Se vogliamo salvare il paese dai minacciosi disegni autocratici che sta perseguendo questo esecutivo, non abbiamo che da accelerare le occasioni di confronto, sia con le diverse componenti culturali tutte riconducibili all’area cattolico popolare, sia con le forze in questo momento presenti in parlamento, distanti sia dall’attuale maggioranza di governo che dall’opposizione inconcludente, principalmente di Pd e 5 Stelle.
La prima sfida cui siamo chiamati è a pochi mesi di distanza e si tratta del rinnovo del Parlamento europeo: competizione importante e cruciale per le ambizioni di una nuova e più dinamica identità dell’organismo rappresentativo sovranazionale europeo.
Sicuramente è la migliore occasione per concordare un’alleanza tra le tre aree culturali titolate a rappresentare l’area di centro del sistema politico ed al contempo quale migliore opportunità per contribuire a bilanciare in prospettiva il disequilibrio del nostro sistema politico, complice il trentennale modello maggioritario su cui si sono conformate le leggi elettorali che si sono succedute, trasferendo nel concreto in capo ai leader di partito la sovranità popolare. E questo grazie ad un meccanismo che consentendo di prefigurare anticipatamente la possibile schiera di parlamentari, permette a chi ha in mano il partito un diritto di nomina, collocando in successione le candidature ritenute più fedeli alla sua linea.
C’è dunque un dovere da parte di tutte queste forze politiche che hanno contiguità in molti punti programmatici e, soprattutto, nel fatto d’identificarsi appieno nell’impianto costituzionale antifascista e antitotalitario, ad agire, superando ogni vecchia logica di ripicche personali, di personalismi o di pretese autoreferenziali. È tempo di costruire un’alleanza che, fuori da ogni velleitarismo, potrebbe trovare nella concretezza di una lista che espliciti palesemente la propria vocazione in difesa della Carta costituzionale, l’identità centrista e pluralista contro ogni tentativo teso a stravolgere e demolire l’impianto virtuoso del nostro assetto istituzionale, con tanto di pesi e contrappesi.

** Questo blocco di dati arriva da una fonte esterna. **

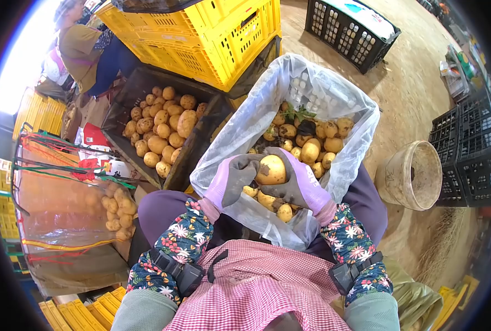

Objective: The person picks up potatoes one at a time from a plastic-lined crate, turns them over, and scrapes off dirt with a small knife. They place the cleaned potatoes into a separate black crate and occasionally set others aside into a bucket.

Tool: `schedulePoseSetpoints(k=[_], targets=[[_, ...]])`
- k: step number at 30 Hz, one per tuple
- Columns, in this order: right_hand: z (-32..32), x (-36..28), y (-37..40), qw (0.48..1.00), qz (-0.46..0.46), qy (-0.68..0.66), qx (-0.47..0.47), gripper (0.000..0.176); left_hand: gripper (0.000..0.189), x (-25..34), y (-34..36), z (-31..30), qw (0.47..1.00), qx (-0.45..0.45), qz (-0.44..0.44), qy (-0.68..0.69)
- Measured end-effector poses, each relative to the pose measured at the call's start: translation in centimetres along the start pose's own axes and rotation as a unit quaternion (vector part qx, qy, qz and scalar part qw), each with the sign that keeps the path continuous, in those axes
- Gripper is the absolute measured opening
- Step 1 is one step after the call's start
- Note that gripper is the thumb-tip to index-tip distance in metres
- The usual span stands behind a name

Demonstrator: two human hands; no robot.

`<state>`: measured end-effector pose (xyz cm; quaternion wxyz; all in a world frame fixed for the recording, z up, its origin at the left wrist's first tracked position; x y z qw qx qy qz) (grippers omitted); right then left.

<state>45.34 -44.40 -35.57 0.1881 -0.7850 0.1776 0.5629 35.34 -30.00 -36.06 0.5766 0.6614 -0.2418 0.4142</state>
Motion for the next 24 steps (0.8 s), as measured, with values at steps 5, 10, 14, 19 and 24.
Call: schedulePoseSetpoints(k=[5, 10, 14, 19, 24], targets=[[0.3, 0.3, -0.3, 1.000, 0.019, -0.017, -0.011, 0.073, 0.046, 1.5, 0.7, 0.9, 0.999, 0.009, 0.001, 0.045], [0.2, 0.7, 0.0, 1.000, 0.000, 0.026, -0.003, 0.073, 0.044, 0.5, 0.0, 1.1, 0.998, 0.007, 0.003, 0.059], [0.2, 0.7, 0.0, 1.000, 0.009, 0.016, -0.018, 0.073, 0.040, -3.0, -1.2, 0.0, 0.996, 0.031, 0.001, 0.087], [0.5, 0.6, 0.0, 1.000, -0.021, 0.014, -0.015, 0.073, 0.042, 0.5, 0.8, 1.4, 0.984, -0.030, -0.023, 0.177], [0.0, -0.3, -0.2, 1.000, -0.009, 0.001, -0.025, 0.071, 0.053, 0.6, 0.6, 1.2, 0.988, -0.045, -0.053, 0.137]])
Point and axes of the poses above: each hand's wrist, its own y-axis away from the middle knuckle, its own z-axis out of the palm, x = y × z, the point moved 3 cm from there along -y, towards the middle knuckle, and after that the axes turned 10 degrees about -z, right-handed, at the moved point
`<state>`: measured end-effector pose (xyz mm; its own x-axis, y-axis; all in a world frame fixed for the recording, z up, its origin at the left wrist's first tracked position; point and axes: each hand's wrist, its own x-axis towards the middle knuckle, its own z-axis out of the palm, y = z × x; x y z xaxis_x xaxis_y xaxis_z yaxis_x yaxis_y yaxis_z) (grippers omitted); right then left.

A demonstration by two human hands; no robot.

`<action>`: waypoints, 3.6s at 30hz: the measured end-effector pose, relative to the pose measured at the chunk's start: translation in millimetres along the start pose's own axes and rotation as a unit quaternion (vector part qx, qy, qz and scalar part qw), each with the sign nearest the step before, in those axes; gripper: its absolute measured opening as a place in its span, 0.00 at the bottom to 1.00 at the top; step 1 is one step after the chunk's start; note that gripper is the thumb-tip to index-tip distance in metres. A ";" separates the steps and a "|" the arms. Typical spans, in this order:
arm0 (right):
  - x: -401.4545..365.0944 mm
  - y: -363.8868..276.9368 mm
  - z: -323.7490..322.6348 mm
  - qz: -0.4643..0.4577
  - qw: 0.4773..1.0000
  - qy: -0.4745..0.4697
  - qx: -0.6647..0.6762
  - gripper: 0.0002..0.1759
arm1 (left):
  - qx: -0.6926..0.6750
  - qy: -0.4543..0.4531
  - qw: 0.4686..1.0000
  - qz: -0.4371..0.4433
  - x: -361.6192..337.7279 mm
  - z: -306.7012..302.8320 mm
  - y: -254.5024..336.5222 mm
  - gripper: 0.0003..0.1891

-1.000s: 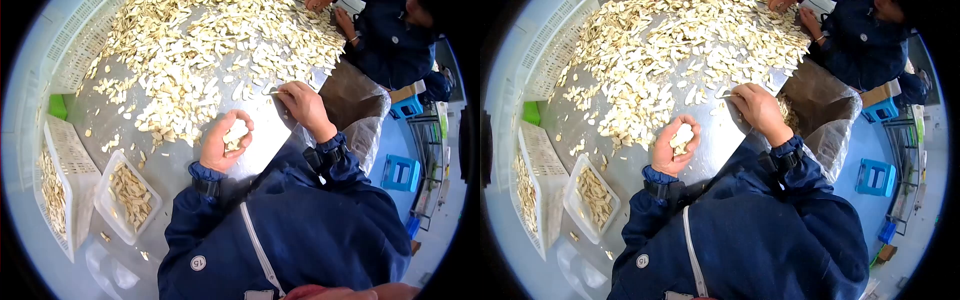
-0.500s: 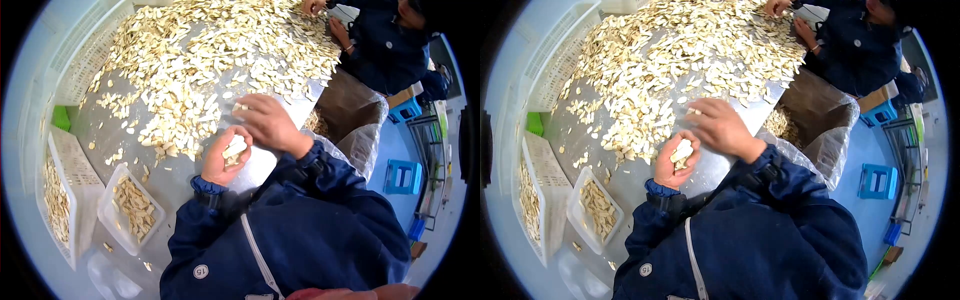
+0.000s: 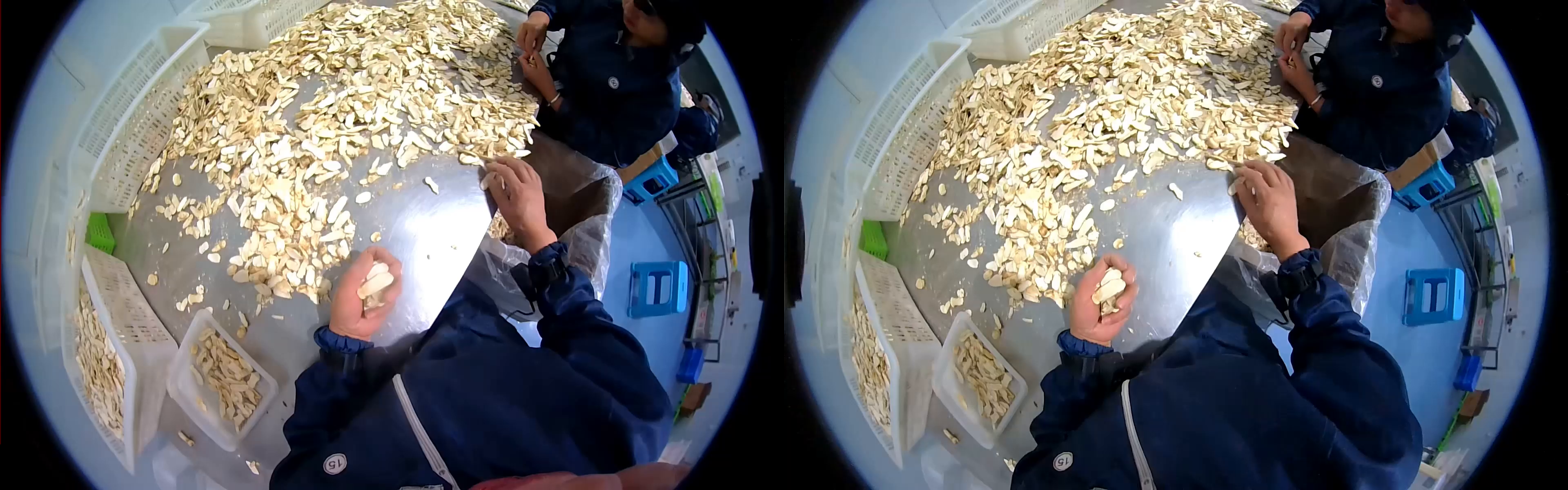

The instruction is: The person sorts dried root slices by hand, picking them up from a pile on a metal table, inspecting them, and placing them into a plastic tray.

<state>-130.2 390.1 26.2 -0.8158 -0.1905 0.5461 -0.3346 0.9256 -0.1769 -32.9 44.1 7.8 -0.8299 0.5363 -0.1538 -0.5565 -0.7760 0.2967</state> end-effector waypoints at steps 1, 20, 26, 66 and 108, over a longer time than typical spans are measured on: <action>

Scelta che non solo darebbe un chiaro segnale di compattezza e di credibilità politica nel segno di una conclamata difesa della Costituzione e dei suoi principi fondanti, ma anticiperebbe l’eco di un progetto di governance dell’Ue facendo argine al tentativo di spostamento dell’asse di governo dell’Unione da parte dei partiti di destra (che inizialmente aveva trovato una favorevole sponda anche nel presidente del Ppe, Manfred Weber) le cui politiche anti migratorie e sovraniste, già predittive in campo nazionale – emblematicamente rappresentate dalle misure autoritarie di V. Orban, in Ungheria, ablative dello stato di diritto di quel paese, (per fortuna la Polonia è riuscita a divincolarsi da un nuovo governo autocratico) – finirebbero per creare le condizioni per una rapida destrutturazione del processo di integrazione. Tutto ciò mentre l’europeismo volge verso una logica di rafforzamento e di ricerca di una maggiore autorevolezza dell’Unione, unico antidoto contro le politiche divisive di cui sono foriere sovranismo e populismo.
In questo scenario serve avere tra le forze di area democristiana e popolare dei negoziatori autorevoli, ossia senza background o profili precedenti poco sovrapponibili o in antitesi con la cultura cattolico popolare. In effetti, quando manchino di autorevolezza, è fatale che i negoziatori rendano poco plausibile una rappresentanza politicamente affidabile e non scevra da intima diffidenza, con riferimento agli impegni da assumere e agli obiettivi da raggiungere.
Esigenza che a maggior ragione si pretende da parte di chi ne incarna al momento la rappresentanza di quel patrimonio di valori e di principi, che furono pietra miliare della Democrazia Cristiana, in questo processo confederativo con cui si propone di offrire, attraverso una sapiente mediazione con le culture delle altre forze politiche affini, la migliore sintesi programmatico-progettuale tesa a costruire una coalizione di centro.